The line that contains "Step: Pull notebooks" and all lines following it to the end of the data below: set these down exactly, and nothing besides.

[Recorded data]

⁂

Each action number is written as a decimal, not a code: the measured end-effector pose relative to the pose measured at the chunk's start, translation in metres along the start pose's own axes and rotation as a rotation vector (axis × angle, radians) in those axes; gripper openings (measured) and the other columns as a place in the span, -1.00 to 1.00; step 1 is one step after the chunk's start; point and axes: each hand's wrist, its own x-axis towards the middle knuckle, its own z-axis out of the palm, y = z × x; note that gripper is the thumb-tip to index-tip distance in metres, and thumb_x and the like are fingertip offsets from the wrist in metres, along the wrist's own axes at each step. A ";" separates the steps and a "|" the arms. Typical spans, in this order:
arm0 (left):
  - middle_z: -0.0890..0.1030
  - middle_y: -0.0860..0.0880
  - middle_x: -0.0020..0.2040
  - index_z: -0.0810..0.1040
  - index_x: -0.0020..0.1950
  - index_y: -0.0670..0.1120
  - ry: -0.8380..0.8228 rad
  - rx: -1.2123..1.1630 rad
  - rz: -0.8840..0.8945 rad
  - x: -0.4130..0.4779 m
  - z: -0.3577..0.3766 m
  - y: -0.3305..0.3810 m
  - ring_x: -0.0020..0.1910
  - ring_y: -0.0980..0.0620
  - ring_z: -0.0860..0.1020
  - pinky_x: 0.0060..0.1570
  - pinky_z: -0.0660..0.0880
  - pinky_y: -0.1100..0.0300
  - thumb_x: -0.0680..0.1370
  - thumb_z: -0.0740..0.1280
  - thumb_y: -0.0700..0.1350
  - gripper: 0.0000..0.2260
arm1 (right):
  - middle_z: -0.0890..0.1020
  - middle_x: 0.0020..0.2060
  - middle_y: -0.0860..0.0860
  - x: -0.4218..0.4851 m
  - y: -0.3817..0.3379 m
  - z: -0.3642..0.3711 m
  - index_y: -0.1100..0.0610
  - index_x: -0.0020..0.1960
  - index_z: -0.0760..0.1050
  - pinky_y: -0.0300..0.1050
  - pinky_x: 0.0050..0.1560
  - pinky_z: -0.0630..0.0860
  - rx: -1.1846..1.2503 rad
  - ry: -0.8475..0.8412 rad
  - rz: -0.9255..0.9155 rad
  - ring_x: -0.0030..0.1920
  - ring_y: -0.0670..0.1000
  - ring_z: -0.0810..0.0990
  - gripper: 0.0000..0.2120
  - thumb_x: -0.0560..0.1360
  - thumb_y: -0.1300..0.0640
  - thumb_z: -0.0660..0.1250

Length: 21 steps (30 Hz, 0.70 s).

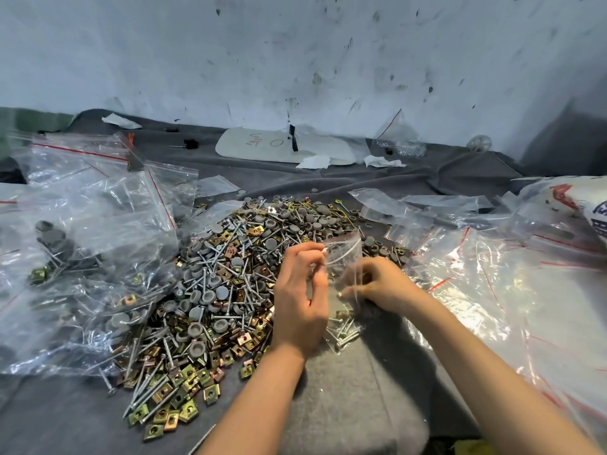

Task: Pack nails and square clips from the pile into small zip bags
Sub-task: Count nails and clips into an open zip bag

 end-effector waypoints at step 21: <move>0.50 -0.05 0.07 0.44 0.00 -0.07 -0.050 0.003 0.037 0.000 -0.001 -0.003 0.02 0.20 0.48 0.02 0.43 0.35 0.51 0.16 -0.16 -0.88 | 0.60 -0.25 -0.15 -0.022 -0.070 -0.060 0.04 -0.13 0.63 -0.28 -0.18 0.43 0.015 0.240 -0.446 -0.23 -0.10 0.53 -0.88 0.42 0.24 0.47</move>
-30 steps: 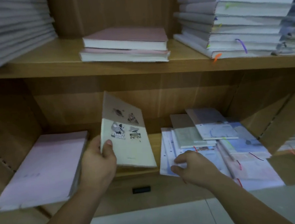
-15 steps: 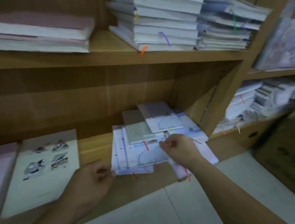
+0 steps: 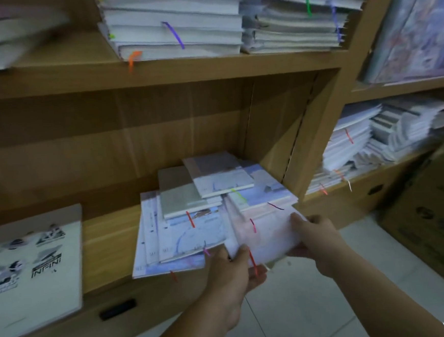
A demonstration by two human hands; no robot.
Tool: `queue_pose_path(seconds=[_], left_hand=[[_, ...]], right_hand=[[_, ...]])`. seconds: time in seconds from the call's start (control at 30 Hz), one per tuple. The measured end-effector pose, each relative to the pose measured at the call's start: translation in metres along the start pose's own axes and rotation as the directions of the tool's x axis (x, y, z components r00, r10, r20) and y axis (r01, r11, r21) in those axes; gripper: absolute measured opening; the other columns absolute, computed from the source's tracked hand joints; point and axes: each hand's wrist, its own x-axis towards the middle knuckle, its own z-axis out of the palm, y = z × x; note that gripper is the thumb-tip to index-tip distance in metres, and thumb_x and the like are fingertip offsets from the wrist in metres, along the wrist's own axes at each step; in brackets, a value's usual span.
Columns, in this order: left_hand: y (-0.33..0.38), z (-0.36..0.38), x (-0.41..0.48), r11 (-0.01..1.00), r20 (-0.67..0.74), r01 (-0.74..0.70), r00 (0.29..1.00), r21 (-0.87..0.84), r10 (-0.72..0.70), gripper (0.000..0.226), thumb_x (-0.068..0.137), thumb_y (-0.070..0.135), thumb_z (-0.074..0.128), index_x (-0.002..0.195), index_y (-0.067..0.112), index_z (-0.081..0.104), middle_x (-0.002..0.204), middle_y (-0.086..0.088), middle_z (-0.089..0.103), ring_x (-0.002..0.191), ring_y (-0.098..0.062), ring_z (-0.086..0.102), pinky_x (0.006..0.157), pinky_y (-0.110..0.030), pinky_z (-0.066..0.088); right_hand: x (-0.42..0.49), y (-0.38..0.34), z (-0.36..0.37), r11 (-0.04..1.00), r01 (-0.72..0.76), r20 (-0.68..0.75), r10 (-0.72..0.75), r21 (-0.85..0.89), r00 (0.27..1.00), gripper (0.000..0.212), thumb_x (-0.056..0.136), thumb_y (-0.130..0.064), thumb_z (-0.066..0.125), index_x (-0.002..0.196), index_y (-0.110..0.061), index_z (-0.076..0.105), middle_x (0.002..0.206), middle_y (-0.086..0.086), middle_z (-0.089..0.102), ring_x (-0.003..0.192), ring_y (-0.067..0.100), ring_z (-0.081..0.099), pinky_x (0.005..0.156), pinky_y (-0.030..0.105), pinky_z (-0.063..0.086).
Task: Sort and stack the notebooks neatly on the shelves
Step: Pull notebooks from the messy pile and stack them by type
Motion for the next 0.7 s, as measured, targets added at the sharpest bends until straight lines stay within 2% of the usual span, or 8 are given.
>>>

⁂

Task answer
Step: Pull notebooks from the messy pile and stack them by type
Motion for the next 0.7 s, as measured, targets added at the sharpest bends until straight lines stay within 2% of the usual span, or 8 are given.
>>>

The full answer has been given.